After WWII, a young veteran sucessfully steps into the New York publishing world but struggles in finding personal happiness.

In the years following the Second World War, New York must have seemed like the center of the universe. This was especially true in the world of publishing. A tight-knit group of small houses published early works by authors that now make up much of the American canon. It must have been a glorious time to be a part of it all. Into this world comes Philip Bowman, a young naval officer and a veteran of battles off Okinawa. Like many returning vets he drifts for a while until almost by accident he lands a job as an editor with a respected publisher of literary fiction.

All That Is tracks Bowman’s life from his years as a young editor through perhaps late-middle age. The novel consists of a series of small details, the “normal” things that make up a life: Bowman is married, divorced, buys a home and marks time in his life through a series of lovers. Friends come and go, he continues his work. There is very little traditional plot but that doesn’t distract from the work. Salter’s talent is in his ear and his descriptive sense. 

Salter’s prose is, as always, clean and plain in the best sense of the word. Snapshot sentences are beautifully grounded: “Sometimes there were publishing parties, the young women who longed to make a life out of it in their black dresses and glowing faces, girls who lived in small apartments with clothes on the bed and the photos from the summer curling.”

Unfortunately, deftly built sentences are not enough to make a successful novel. The excitement of the times doesn’t come through. Bowman, his coworkers, his friends and family come off as curiously bloodless. They seem to suffer from low affect, always polite and low-keyed. Perhaps this was the style in their milieu but there also must have been great conflict and clashing egos. This was the time of Mailer, Vidal, Jones … imagine editing those guys! Where is the hustle and noise of life in literary New York? It is difficult to accept Salter’s tranquilized characters. Bowman also seems to sleepwalk through his personal life. He seems to accept divorce, an ugly breakup, loneliness and the death of his mother with a kind of Zen calm, but with no hint of wisdom. He just goes along. A book that attempts to chronicle a life and times needs to be more generous. Historical events are barely alluded to. The Kennedy assassination is mentioned once, perhaps as a way to place us on the timeline, as is the Vietnam War. But Bowman’s reaction is so muted that we have no idea how he feels about these things. He exists in a bubble. We can scarcely tell the ‘40s from the ‘60s.

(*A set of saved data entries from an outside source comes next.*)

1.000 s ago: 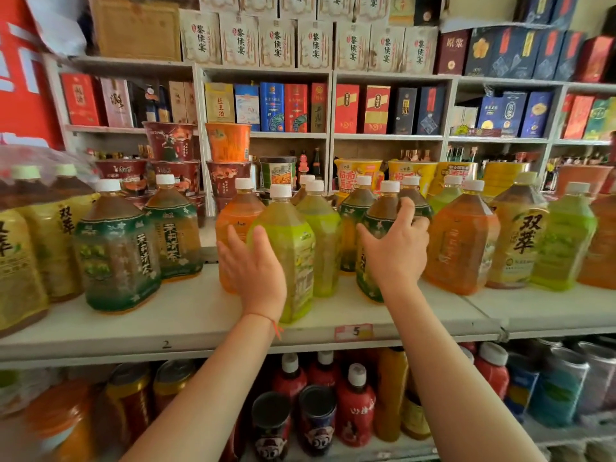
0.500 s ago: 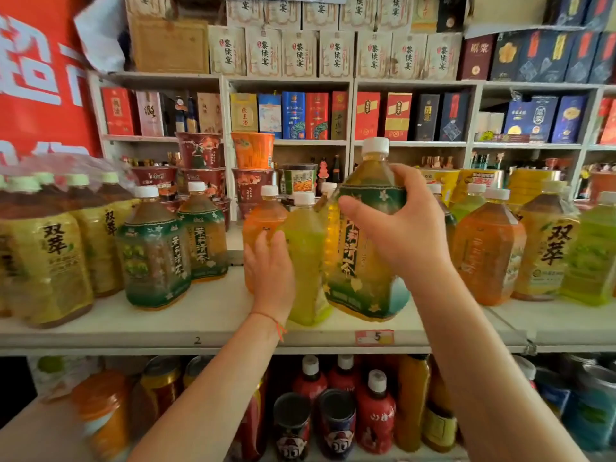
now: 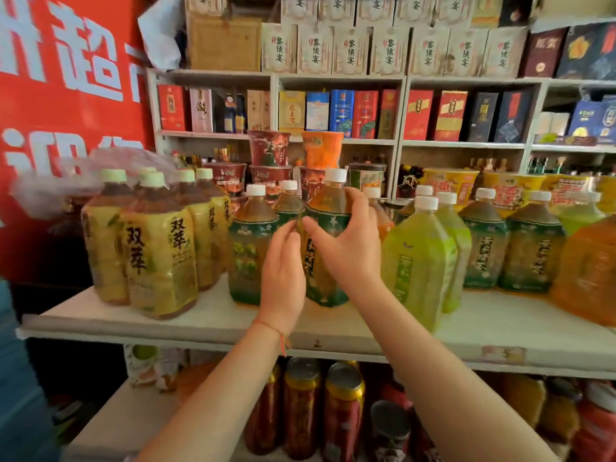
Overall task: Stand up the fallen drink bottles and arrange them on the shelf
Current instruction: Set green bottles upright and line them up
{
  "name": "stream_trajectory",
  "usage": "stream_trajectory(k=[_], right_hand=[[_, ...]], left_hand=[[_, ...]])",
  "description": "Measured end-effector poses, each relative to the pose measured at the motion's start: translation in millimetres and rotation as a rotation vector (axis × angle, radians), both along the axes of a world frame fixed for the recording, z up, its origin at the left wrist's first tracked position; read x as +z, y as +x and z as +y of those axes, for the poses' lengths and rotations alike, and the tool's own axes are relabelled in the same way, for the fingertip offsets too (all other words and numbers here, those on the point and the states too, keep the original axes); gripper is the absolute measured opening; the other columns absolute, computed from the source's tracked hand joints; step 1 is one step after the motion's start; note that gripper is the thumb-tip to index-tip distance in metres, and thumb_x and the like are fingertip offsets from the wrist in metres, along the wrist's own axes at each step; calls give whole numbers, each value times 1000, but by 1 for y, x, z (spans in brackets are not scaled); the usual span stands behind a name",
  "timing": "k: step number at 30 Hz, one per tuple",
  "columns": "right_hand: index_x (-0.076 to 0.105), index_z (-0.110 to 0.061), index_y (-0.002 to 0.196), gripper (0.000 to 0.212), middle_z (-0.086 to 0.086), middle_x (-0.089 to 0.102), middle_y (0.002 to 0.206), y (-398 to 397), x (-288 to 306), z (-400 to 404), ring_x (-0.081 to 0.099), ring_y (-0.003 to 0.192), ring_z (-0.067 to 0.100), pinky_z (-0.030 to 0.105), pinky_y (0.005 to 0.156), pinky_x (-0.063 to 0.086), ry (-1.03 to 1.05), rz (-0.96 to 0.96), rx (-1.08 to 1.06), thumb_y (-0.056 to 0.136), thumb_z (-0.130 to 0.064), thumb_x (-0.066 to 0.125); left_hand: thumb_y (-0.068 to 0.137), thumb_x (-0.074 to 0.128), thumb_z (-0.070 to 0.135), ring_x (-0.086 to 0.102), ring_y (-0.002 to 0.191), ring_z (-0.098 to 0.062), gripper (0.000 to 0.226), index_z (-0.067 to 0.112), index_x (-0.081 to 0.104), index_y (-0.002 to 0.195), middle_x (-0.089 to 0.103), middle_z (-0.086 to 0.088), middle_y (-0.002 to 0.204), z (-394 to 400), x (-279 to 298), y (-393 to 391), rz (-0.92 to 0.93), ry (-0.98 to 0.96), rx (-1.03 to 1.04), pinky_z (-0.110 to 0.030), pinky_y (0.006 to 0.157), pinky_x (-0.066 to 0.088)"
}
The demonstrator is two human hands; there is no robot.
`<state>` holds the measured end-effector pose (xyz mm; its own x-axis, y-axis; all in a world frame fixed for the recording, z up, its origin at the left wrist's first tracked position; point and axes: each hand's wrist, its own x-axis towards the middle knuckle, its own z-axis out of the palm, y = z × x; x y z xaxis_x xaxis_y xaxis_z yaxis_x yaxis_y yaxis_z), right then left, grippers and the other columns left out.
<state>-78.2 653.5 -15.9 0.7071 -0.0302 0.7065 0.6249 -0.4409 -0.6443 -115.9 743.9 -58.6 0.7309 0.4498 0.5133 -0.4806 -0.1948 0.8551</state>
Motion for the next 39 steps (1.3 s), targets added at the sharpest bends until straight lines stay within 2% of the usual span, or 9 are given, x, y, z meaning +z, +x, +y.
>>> stream_trajectory(k=[5, 11, 16, 19, 23, 26, 28, 32, 39], right_hand=[[30, -31, 148, 83, 1, 46, 138, 27, -27, 26, 51, 124, 18, 29, 94, 51, -103, 28, -45, 82, -54, 74], [32, -23, 148, 59, 9, 46, 138, 28, -19, 26, 49, 123, 24, 40, 99, 50, -225, 120, 19, 98, -44, 56], [70, -3, 98, 28, 10, 64, 100, -5, 7, -45, 59, 90, 23, 30, 75, 48, -105, -652, -89, 101, -18, 47], [68, 0, 98, 20, 11, 62, 96, -5, 25, -110, 56, 82, 20, 24, 64, 41, 5, -805, -233, 95, -10, 51], [57, -7, 119, 26, 7, 56, 112, 55, 30, -206, 54, 98, 20, 32, 77, 48, 78, -354, -380, 95, -16, 54], [41, -8, 141, 47, 8, 51, 138, 109, 28, -248, 50, 125, 24, 40, 102, 47, 4, 56, -218, 98, -22, 55], [34, -12, 149, 55, 6, 48, 146, 134, 24, -257, 48, 131, 22, 33, 101, 44, -63, 190, -81, 99, -24, 56], [48, -15, 135, 42, -4, 53, 119, 155, 21, -258, 53, 116, 18, 29, 89, 41, -116, 158, -2, 98, -32, 60], [66, -20, 72, 29, 1, 63, 83, 128, 7, -279, 59, 80, 18, 36, 67, 50, -216, -12, 172, 90, -43, 66]], left_hand=[[109, 37, 29, 41, 115, 23, 36, 28, 49, 143, 46, 18, 136, 15, -16, 2, 0, 101, 19, 6, 87, 31], [104, 46, 21, 45, 120, 7, 30, 24, 53, 134, 49, 10, 132, 4, -17, 5, -144, 259, 136, -11, 105, 35], [99, 50, 21, 51, 118, -16, 27, 11, 56, 123, 54, -2, 122, -43, -11, 16, -376, 309, 198, -35, 108, 43], [98, 54, 36, 48, 119, -8, 40, 14, 50, 131, 51, 0, 127, -86, 0, 28, -358, 418, 140, -23, 106, 39], [92, 59, 30, 43, 137, -26, 55, 9, 46, 141, 49, -12, 142, -156, 14, 43, -354, 621, 295, -42, 118, 34], [92, 56, 26, 36, 143, -38, 47, 9, 53, 136, 45, -20, 149, -193, 28, 54, -339, 894, 544, -51, 123, 23], [92, 54, 22, 36, 144, -40, 39, 9, 59, 129, 45, -22, 149, -217, 32, 62, -331, 1037, 556, -54, 122, 24], [95, 47, 25, 33, 146, -32, 48, 9, 51, 140, 42, -15, 152, -250, 27, 77, -141, 1060, 361, -50, 122, 29], [82, 79, 13, 29, 148, -21, 106, 15, 8, 160, 29, -7, 161, -283, 17, 89, 132, 577, 118, -31, 119, 28]])
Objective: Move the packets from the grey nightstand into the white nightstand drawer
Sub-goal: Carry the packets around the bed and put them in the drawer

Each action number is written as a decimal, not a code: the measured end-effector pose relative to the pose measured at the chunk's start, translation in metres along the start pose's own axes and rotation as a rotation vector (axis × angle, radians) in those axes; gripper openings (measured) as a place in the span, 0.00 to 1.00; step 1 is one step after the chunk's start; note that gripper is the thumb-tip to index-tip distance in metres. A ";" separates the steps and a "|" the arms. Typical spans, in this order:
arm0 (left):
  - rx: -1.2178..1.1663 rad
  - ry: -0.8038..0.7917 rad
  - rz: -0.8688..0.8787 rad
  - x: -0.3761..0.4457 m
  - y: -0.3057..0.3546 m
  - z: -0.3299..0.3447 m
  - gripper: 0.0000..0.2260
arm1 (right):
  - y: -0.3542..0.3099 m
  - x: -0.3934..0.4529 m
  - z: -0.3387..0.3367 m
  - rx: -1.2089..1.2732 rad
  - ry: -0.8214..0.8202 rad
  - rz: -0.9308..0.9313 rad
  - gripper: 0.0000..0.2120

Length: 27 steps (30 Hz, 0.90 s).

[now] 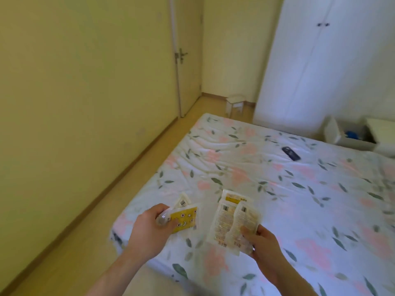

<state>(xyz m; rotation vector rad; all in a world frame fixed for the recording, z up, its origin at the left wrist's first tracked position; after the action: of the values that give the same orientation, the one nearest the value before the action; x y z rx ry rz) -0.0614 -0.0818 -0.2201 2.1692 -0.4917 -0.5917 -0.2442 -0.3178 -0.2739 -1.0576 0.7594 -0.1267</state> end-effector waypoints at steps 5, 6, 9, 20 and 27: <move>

The last part of the novel, beginning with a chapter titled “Attractive Women” is especially disappointing. The lovers that pass through Bowman’s life lack depth. There is a beautiful description: a sad woman being refused another drink in a restaurant, but she’s a minor character from an earlier chapter and the scene goes nowhere. Scenes from an affair in Paris with a very young woman are beautifully nostalgic but that is, after all, low-hanging fruit. When Bowman abruptly leaves the woman, the daughter of a lover who had treated him badly, we’re left to wonder why. Is this milquetoast character capable of revenge? Or was he just bored? 

Other women drift in and out of Bowman’s life. They aren’t especially literary or even intelligent, strange considering the times and the place. Why does Bowman choose them? They are beautiful, and when Salter describes them we see that beauty, but only the physical. Don’t these women have souls? What motivated one to cheat him out of his house, another to leave him with a bare-bones explanation? We can only guess. 

The novel ends with the kind of summing up that this sort of story calls for: a meditation on death that is poignant and sad and a subtle nod toward feelings of regret and loneliness, all set down in beautiful, sparse prose. We wish that we had been allowed a deeper look into Philip Bowman’s life and times. 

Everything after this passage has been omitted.